I created the view by copying the code from my proc, removing any grouping and ordering, adding a couple of date columns to it and writing 'create view X as' on the top. I then made a copy of my dashboard proc, deleted the code from it and pointed it the view. In theory, the view should do exactly the same as the proc code, because it was the proc code.
You said you removed the grouping and ordering? If you removed a group by clause, then the view code is no longer the same as the procedure code and could well return different results.
Gail Shaw
Microsoft Certified Master: SQL Server, MVP, M.Sc (Comp Sci)

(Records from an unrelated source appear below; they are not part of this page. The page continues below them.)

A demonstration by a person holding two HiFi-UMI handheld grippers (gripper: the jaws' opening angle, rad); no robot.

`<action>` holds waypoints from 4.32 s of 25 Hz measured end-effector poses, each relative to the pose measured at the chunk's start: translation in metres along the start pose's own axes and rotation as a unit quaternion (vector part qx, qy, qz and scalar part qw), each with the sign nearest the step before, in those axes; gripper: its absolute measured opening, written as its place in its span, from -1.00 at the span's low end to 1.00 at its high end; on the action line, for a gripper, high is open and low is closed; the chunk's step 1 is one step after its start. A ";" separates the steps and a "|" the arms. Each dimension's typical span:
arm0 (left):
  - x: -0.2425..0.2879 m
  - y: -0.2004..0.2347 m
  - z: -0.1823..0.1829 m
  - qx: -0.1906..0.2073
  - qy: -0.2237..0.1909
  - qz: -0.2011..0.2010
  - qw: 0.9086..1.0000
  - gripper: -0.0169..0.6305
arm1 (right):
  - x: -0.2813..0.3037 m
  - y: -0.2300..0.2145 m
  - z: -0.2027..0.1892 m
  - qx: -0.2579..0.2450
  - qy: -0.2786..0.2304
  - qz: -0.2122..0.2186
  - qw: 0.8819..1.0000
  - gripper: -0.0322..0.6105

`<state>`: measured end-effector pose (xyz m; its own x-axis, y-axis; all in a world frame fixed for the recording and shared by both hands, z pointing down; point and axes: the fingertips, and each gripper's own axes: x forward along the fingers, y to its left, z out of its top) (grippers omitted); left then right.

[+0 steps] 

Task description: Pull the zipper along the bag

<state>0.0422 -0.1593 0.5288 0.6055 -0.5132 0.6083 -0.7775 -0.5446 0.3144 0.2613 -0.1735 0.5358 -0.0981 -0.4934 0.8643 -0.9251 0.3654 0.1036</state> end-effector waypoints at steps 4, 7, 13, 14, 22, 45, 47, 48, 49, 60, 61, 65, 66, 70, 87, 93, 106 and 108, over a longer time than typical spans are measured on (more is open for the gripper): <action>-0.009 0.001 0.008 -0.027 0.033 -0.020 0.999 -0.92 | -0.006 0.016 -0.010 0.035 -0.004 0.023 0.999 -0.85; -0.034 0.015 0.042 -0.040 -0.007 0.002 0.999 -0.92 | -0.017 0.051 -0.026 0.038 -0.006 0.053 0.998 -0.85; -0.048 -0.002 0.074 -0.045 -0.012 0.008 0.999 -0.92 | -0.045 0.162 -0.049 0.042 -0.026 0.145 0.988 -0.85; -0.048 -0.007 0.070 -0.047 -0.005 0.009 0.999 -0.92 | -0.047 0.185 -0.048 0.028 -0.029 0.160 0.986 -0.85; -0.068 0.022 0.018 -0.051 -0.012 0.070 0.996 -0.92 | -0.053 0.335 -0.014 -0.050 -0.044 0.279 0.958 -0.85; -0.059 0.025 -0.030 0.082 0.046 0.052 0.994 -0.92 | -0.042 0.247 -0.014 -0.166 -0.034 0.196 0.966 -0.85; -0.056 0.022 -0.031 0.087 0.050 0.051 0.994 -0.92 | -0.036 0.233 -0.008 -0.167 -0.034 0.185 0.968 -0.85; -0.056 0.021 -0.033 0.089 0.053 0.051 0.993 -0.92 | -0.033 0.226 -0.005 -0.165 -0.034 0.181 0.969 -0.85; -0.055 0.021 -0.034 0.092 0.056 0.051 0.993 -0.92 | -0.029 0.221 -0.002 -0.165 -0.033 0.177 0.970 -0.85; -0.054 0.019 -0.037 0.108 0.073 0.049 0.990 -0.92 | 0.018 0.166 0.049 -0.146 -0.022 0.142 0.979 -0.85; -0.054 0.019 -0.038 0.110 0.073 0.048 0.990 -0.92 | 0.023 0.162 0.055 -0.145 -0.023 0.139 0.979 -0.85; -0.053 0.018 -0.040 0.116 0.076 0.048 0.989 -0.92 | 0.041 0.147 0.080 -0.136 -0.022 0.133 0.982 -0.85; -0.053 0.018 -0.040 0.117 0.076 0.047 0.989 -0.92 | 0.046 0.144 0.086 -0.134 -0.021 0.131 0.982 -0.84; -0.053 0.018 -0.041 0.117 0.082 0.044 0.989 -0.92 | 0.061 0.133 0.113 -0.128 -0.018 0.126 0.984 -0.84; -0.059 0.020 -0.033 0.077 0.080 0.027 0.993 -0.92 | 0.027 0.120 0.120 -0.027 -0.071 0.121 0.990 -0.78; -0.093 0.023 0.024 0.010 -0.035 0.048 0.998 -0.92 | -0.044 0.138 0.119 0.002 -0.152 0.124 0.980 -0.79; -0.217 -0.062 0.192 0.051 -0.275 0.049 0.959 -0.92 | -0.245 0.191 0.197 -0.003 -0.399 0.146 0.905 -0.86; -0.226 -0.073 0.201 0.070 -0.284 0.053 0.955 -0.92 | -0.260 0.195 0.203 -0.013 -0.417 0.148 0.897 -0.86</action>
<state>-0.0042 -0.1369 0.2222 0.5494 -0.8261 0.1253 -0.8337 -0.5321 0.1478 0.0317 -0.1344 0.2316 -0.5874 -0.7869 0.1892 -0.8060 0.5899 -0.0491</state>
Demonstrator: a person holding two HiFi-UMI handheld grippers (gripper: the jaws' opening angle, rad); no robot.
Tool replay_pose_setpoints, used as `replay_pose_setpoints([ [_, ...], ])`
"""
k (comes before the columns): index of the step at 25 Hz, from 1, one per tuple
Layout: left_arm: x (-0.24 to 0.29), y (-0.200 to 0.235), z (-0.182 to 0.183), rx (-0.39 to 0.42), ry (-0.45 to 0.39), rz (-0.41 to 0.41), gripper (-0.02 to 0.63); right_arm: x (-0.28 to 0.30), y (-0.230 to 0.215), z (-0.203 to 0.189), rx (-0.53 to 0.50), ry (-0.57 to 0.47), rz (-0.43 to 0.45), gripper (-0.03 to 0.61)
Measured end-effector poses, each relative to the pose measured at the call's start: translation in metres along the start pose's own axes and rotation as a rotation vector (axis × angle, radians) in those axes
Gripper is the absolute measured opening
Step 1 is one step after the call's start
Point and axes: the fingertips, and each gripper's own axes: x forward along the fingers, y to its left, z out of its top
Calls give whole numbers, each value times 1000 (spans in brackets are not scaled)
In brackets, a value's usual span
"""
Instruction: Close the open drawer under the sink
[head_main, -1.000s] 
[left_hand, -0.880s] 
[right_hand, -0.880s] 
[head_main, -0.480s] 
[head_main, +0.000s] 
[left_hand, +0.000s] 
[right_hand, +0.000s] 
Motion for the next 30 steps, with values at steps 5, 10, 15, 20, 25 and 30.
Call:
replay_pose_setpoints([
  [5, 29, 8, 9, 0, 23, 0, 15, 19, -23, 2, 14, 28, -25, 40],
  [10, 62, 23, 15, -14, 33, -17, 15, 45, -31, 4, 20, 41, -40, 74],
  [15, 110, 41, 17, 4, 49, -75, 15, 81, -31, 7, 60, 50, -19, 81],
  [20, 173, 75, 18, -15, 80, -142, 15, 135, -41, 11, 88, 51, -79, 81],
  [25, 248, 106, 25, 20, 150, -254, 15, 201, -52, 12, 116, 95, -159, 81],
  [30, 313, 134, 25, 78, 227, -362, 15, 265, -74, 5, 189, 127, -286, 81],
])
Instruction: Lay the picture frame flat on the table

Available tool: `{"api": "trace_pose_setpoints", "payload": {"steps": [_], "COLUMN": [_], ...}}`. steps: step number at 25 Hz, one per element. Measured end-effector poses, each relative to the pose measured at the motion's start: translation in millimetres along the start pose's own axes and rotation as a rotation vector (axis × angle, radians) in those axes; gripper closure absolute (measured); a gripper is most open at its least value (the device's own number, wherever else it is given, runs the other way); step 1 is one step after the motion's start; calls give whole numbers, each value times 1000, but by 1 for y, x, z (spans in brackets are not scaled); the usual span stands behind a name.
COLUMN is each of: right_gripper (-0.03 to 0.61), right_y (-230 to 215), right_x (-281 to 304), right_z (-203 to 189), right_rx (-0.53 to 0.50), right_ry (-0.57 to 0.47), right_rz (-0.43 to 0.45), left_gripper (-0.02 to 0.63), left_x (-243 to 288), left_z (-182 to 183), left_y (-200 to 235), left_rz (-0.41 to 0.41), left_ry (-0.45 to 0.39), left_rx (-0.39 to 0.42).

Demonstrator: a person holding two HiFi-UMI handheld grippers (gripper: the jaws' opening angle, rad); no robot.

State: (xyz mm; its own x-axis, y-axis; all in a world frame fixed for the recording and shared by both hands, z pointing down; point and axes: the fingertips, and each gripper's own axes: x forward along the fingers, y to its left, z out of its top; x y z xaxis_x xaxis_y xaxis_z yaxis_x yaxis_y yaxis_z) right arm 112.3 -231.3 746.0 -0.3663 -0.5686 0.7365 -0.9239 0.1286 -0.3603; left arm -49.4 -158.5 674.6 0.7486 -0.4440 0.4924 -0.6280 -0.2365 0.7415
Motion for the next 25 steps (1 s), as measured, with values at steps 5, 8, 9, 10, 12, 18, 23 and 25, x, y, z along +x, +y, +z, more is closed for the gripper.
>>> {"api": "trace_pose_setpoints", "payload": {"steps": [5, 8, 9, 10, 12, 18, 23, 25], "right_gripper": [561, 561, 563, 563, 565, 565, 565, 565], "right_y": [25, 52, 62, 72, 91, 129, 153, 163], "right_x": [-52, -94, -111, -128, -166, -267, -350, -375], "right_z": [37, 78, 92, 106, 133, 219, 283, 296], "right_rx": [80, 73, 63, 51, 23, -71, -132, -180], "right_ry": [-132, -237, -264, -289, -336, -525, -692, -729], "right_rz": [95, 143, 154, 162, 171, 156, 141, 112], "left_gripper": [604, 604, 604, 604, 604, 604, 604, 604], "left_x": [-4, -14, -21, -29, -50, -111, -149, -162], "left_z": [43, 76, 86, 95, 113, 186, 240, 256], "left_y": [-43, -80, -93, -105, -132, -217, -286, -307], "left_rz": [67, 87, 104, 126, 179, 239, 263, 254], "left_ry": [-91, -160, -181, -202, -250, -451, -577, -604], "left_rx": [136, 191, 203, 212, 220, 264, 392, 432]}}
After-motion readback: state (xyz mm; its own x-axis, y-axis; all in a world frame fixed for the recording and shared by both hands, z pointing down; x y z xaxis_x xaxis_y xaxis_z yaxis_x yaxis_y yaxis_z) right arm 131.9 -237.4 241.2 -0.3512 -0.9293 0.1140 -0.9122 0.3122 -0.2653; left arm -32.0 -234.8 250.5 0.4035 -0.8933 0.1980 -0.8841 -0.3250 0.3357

SQL In The Wild: Discussions on DB performance with occasional diversions into recoverability
January 31, 2014 at 3:29 am
I've attached the code now. I've had to do a bit of obfuscation, which I hope doesn't hide the logic. The organisation I work for is quite high profile and security conscious so I'm trying not to give too much away.
With regards to the liberal application of nolocks, what can I say. My boss is a firm believer in them and when don't put them in it's the first thing he mentions. I know they are potentially a bad thing and I'm looking for a cast iron case I can put to him about why we shouldn't rely on them. It would be nice if they were the cause of this little problem.
Edit Grammar
How to post a question to get the most help http://www.sqlservercentral.com/articles/Best+Practices/61537
January 31, 2014 at 3:33 am
Could you rather put the code in your post, wrapped in the code tags (see left-hand panel)
Word docs from untrusted sources.... 🙁
Gail Shaw
Microsoft Certified Master: SQL Server, MVP, M.Sc (Comp Sci)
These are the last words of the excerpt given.